While electric-vehicle (EV) makers and the start-up community have lauded the Budget for announcing steps to boost the e-mobility revolution in the country, traditional automakers said they were disappointed that little had been done for the beleaguered industry.

Two-wheeler companies in the EV sector — such as Hero Electric, Revolt Intellicorp, Ather Energy, Kinetic Green, Tork Motors, 22Kymco and Log 9 Materials — said the Budget announcements would boost their industry.

“This Budget has been very promising for our industry. This is the start of a revolution. We believe that three years from now, things will change rapidly, and India will be ahead of the curve in its (EV) adoption rate,” Rahul Sharma, Founder, Revolt Intellicorp, said.

Similarly, Ather Energy, which is backed by Flipkart co-founder Sachin Bansal and Hero Motocorp, said the income-tax benefit to the end-customer could go up to ₹7,000-8,000 per vehicle.

Tarun Mehta, CEO and co-founder, Ather Energy, said the Budget has addressed concerns on the upfront cost of purchasing EVs.

“This is the best example of a consumer-driven change, and it is also how Ather envisions the EV sector to achieve scale and growth. It now becomes imperative that OEMs (original equipment manufacturers) chalk out plans to allow the industry to scale up and meet the demand for compelling products.”

Deduction on interest

Finance Minister Nirmala Sitharaman, in her maiden Budget, said that to make EVs affordable to consumers, the government will provide an additional income-tax deduction of ₹1.5 lakh on the interest paid on loans taken for their purchase.

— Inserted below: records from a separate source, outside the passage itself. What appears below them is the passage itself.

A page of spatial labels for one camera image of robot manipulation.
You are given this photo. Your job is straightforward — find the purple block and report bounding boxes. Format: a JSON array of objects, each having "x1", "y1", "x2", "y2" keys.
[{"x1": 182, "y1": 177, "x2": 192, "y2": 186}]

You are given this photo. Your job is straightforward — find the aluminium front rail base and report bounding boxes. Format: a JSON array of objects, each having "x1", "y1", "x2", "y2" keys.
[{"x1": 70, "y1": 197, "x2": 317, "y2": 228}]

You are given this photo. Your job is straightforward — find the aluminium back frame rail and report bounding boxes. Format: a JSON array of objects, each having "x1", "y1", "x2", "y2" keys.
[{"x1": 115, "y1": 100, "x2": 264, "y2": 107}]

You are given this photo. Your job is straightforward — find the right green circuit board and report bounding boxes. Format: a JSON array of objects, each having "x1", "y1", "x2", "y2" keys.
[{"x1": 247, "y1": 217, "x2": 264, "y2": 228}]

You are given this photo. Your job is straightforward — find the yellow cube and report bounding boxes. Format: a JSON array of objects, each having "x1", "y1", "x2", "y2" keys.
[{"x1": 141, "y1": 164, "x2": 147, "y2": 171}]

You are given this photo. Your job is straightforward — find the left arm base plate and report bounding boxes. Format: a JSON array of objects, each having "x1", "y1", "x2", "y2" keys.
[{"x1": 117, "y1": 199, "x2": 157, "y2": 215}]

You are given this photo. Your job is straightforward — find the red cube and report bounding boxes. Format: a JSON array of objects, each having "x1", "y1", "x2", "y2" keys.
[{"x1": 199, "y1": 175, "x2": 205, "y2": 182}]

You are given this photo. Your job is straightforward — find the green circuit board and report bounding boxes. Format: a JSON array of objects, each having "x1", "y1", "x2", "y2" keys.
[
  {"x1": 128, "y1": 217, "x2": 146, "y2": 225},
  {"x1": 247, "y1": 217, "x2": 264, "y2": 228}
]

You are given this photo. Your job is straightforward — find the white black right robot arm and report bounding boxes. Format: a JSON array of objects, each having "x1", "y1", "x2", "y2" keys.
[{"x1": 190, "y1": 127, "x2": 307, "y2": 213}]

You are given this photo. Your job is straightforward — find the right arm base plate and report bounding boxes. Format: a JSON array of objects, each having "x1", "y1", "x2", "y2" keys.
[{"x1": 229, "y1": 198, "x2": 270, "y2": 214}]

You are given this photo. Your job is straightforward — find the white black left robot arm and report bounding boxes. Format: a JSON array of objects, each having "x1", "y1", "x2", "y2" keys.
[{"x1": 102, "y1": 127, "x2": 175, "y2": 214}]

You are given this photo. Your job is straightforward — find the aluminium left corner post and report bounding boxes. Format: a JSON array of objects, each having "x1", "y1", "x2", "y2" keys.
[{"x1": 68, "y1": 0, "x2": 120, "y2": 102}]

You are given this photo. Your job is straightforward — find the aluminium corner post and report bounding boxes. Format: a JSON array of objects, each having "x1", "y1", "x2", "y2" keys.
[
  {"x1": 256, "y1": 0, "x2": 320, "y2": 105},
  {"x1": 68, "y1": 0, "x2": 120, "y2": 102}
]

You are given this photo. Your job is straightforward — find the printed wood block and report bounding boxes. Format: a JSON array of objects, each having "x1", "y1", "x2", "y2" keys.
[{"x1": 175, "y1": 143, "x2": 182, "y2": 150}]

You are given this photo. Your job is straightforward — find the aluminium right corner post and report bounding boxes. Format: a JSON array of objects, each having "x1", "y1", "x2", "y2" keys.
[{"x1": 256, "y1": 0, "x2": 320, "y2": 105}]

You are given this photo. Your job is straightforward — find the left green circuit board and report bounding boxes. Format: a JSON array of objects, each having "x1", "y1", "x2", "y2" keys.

“This amounts to a benefit of around ₹2.5 lakh over the loan period to the taxpayers who take loans to purchase electric vehicles,” the FM said.

She added that the government had already moved the GST Council to lower the GST rate on EVs from 12 per cent to 5 per cent.

The government in April had extended the Faster Adoption and Manufacturing of (Hybrid and) Electric Vehicles (FAME)-II scheme to encourage the adoption of the EVs. Following the approval, the Cabinet also approved an outlay of ₹10,000 crore for a period of three years which commenced on April 1.

The Society of Manufacturers of Electric Vehicles (SMEV), representing the EV industry, said the decision to incentivise EV manufacturing was a move in the right direction. It would help in the creation of a local manufacturing base and encourage component manufacturers to invest in the sector, it said. “Additionally, bringing down the custom duty on lithium-ion cells to nil (zero) would further cut down the cost of batteries and help local battery manufacturers to scale up the business,” Sohinder Gill, Director General, SMEV, said.

‘Not recognised the distress’

However, the Society of Indian Automobile Manufacturers (SIAM), the industry body which represents most of the traditional auto companies, said the Budget was not in line with what had been done by the government during the previous two similar slowdowns.

“It is disappointing that the FM has not recognised the distress in the auto sector and not come out with any kind of support or stimulus,” Rajan Wadhera, President, SIAM, said. “In fact, increasing the duties on auto parts and putting an additional cess on petrol and diesel could drive up the cost of vehicles,” he said.

Plans in motion

The EV-friendly move was also welcomed by companies which have plans to go electric in the near future, or already have such a fleet in their portfolio.

These include Hyundai Motor India (which will launch Kona on July 9), MG Motor (will bring out its eZS in September) and Tata Motors (which already has the Tigor electric). “Private buyers, who were earlier not considered for a subsidy through FAME-II, will now have a reason to seriously consider an EV with the tax exemption of up to ₹1.5 lakh,” said Shailesh Chandra, President, Electric Mobility Business and Corporate Strategy at Tata Motors.